The first spin that was survived and recognized was achieved by test pilot of Avro planes, Fred Raynham in 1911, although there are disputes about whether or not the plane was in autorotation. Another remarkable case is that of the first spin that was recovered from, attributed to Lieutenant Wilfred Park in 1912 with an Avro biplane. Not only did he achieve recovery but he was able to record the account, analyze the maneuver, and document the procedure for recovery. With these notes, the mystery of how to exit from a spin was finally solved. He died a short time later, and because of this, his procedure took several years to spread across the world.
From that moment the spin has been a part of the distinguished repertoire of maneuvers employed by exhibition pilots.
The history of aerobatics made a 180 degree turn when Nikolaevich Nesterov of the Imperial Russian Air Service accomplished the first loop on September 9, 1913. That moment was so significant that today the Copa Nesterov is presented to the Winning Team of the world championship of aerobatic flying.
In Europe, meanwhile, things were progressing with the single-seater planes Bleriot and Morane. The English pilot Will Moorhouse was the first to fly his plane back-sliding. He launched his plane achieving a very sharp ascent and stopped the engine. The plane stopped immediately to initiate a slip backwards followed by a yaw to the side. This maneuver would later be called a stall turn.
One year later in 1914, Maurice Chevillard, in a Henri Farman biplane, completed the first barrel roll with a plane. It’s interesting to note that Chevillard is given credit as the first to achieve the maneuver that carries the name of Max Immelman, half-loop followed by a half roll. This is because, as experts claim, it would have been impossible for Immelman to perform this maneuver with the type of plane he flew during the war.
The loop, the roll, the stall turn, and the spin made up the foundation of aerobatics.
After WWI, informal aerobatic competitions gained popularity at air shows in Europe and the United States. A German pilot stood out from all the rest. Gerhard Fieseler engaged in an extremely methodical form of aerobatics and invented new aerobatic figures that are still used in competitions today. Such complex maneuvers as the rolling circle - a 360 degree turn that turns into four integrated rolls without changing altitude – were invented by Fieseler. This maneuver was what earned him the crown as Champion of Germany in 1925.
Between 1925 and 1927 there was “the inverted loop fever.” All of the pilots and plane designers all over the world ventured to be the first to perform the inverted loop. It wasn’t until May 25, 1927 that Jimmy Doolittle riding Curtiss’ P-1B plane made it possible.

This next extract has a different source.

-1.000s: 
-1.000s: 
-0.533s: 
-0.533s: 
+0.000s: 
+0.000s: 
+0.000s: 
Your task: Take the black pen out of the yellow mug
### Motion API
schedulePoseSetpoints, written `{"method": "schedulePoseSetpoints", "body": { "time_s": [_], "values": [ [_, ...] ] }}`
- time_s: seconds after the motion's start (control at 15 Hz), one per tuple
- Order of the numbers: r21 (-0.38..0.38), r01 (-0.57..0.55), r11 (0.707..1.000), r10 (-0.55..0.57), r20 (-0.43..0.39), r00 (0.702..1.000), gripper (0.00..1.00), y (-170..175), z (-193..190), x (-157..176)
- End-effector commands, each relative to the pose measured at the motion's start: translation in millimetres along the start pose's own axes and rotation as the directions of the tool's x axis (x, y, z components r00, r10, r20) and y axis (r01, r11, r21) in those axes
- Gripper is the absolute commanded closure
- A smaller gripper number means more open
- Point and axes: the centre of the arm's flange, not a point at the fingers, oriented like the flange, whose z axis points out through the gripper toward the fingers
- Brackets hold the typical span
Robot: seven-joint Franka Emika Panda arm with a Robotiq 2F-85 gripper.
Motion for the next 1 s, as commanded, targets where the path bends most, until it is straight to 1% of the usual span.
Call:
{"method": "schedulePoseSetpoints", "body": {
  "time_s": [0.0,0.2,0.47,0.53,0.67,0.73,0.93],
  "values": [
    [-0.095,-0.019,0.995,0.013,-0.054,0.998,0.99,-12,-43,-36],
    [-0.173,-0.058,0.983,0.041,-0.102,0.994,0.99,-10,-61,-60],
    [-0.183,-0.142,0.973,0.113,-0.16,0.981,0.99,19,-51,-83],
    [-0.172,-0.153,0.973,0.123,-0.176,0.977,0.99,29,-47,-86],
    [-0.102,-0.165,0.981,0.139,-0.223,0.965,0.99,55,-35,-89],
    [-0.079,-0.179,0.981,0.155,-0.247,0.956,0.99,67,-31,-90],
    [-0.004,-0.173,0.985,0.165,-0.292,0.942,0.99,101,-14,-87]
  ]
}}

The first international aerobatic event took place in Zurich in 1927. Gerhard Fieseler and 30 other competitors coming from Germany, Czechoslovakia, France, Italy, Poland, Yugoslavia, and Sweden participated in the event. Although Fieseler was the clear winner, the international team of judges did not consider him so, primarily because of the political pressure it received surrounding Fieseler being a German pilot. For Fieseler, nothing could be done except to accept second place.
In the following years Fieseler created his own plane manufacturing business, and developed the Tiger F-2 with the symmetrical wing. The plane was very distinguished on its three axes and the fuel tank was situated in a unique place. He incorporated a fuel and oil system for inverted flying. The Tiger F-2 was converted into the first completely aerobatic plane.
The first World Cup of aerobatic flying took place in Paris in 1934, hosting six countries. Fieseler, who was retired, competed and was crowned as the first world champion of aerobatic flying in history.